Since the publication of Charles Diehl's study on the logothetes ton sekreton in 1933, a generation of scholars considered the megas logothetes as the de facto chief minister of the Palaiologan-era Byzantine Empire. This view, however, has been proven as mistaken by later studies: numerous sources show that the position of chief minister during that time was designated by the title of mesazon, an office that supervised the imperial chancery and was in charge of state administration and justice. Indeed, Pseudo-Kodinos explicitly points out that the "proper function" of the megas logothetes was to supervise "the prostagmata and chrysoboulla sent by the emperor to all kings, sultans and toparchs", while the mesastikion (the function of a mesazon) "is carried out by whoever the emperor commands". Only three megaloi logothetai are known to have held the mesastikion—Theodore Mouzalon, Theodore Metochites, and John Gabalas—and indeed appear to have been appointed as mesazon before being promoted to megas logothetes, thereby demonstrating the distinct nature of the two titles. Already during pseudo-Kodinos's time, however, the purview of foreign affairs had been transferred to the mesazon, and the megas logothetes was thereafter reduced to a mostly honorific position; the early 15th-century writer Mazaris describes it as a 'prize' (γέρας) without particular attributes.

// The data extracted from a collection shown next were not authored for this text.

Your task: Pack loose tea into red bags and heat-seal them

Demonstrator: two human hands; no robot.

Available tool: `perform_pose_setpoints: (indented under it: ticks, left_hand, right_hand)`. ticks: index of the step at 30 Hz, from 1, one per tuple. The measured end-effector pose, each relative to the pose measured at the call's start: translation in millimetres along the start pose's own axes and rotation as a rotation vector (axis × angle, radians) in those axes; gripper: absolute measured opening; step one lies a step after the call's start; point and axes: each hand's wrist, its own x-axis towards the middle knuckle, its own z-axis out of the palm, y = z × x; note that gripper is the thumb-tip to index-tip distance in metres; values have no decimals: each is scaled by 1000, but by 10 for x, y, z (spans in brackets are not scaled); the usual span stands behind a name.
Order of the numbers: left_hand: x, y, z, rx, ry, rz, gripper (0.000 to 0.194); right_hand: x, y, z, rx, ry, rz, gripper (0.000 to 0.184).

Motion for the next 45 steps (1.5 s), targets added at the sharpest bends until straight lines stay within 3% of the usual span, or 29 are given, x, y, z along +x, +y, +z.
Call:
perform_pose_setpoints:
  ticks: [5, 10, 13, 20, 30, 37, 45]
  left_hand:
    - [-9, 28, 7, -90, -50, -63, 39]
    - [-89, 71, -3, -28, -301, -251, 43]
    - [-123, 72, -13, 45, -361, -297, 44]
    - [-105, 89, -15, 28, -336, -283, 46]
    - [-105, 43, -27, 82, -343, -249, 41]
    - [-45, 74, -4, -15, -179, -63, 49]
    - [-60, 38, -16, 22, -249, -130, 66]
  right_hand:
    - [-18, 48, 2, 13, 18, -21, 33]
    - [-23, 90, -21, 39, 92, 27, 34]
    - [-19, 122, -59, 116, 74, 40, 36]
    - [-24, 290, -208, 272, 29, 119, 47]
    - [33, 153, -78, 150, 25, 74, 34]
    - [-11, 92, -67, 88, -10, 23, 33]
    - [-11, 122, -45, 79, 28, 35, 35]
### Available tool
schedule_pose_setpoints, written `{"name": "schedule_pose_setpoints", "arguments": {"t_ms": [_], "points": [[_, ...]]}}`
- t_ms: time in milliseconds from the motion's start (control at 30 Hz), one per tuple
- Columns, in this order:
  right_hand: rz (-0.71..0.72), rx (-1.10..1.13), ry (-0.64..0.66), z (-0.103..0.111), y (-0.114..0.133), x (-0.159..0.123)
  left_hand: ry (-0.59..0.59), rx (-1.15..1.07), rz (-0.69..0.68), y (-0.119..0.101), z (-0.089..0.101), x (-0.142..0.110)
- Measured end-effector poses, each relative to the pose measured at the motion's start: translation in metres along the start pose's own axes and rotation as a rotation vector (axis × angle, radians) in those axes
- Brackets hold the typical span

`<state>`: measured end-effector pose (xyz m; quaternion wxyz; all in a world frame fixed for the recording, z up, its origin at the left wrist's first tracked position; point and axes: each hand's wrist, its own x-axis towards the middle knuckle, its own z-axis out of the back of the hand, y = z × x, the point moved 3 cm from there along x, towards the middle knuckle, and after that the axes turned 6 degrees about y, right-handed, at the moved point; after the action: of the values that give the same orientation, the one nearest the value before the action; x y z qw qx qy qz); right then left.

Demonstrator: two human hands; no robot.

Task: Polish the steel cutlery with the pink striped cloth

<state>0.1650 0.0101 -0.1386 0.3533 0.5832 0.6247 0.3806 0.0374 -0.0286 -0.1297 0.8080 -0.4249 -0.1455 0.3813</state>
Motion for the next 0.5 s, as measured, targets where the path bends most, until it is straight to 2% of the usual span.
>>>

In his Untersuchungen zur spätbyzantinischen Verfassungs- und Wirtschaftsgeschichte, the German scholar Ernst Stein proposed that in the early 14th century, the megas logothetes also exercised the functions of the former Eparch of Constantinople in overseeing the administration of the imperial capital, until Andronikos III Palaiologos, seeking to secure his throne after winning the civil war of 1321–1328, assigned them to the protostrator. Stein's assumption relies on reading the mesastikion in the passage of Pseudo-Kodinos as a compound denoting the Mese boulevard (which Stein considered as the centre of the capital's administration) and the rest of the city, rather than relating it with the office of mesazon; Stein's interpretation has been disproved by scholars such as Hans-Georg Beck and Léon-Pierre Raybaud.

Originally, the title ranked twelfth in the overall hierarchy of the palace, between the megas konostaulos and the protosebastos, but in March/April 1321 Emperor Andronikos II Palaiologos, wishing to exalt his favourite Theodore Metochites, promoted him from logothetes tou genikou and raised the rank further to ninth place, above the megas stratopedarches and below the protostrator. It appears that the rank retained this high position for the remainder of the Byzantine Empire's existence.

According to pseudo-Kodinos, the insignia of office were a rich silk kabbadion (a kaftan-like tunic), a golden-red brimmed hat (skiadion) decorated with embroideries in the klapoton style, without veil, or a domed skaranikon hat, again in red and gold and decorated with golden wire, with a portrait of the emperor standing in front, and another of him enthroned in the rear. Unlike most officials of the court, he bore no staff of office (dikanikion).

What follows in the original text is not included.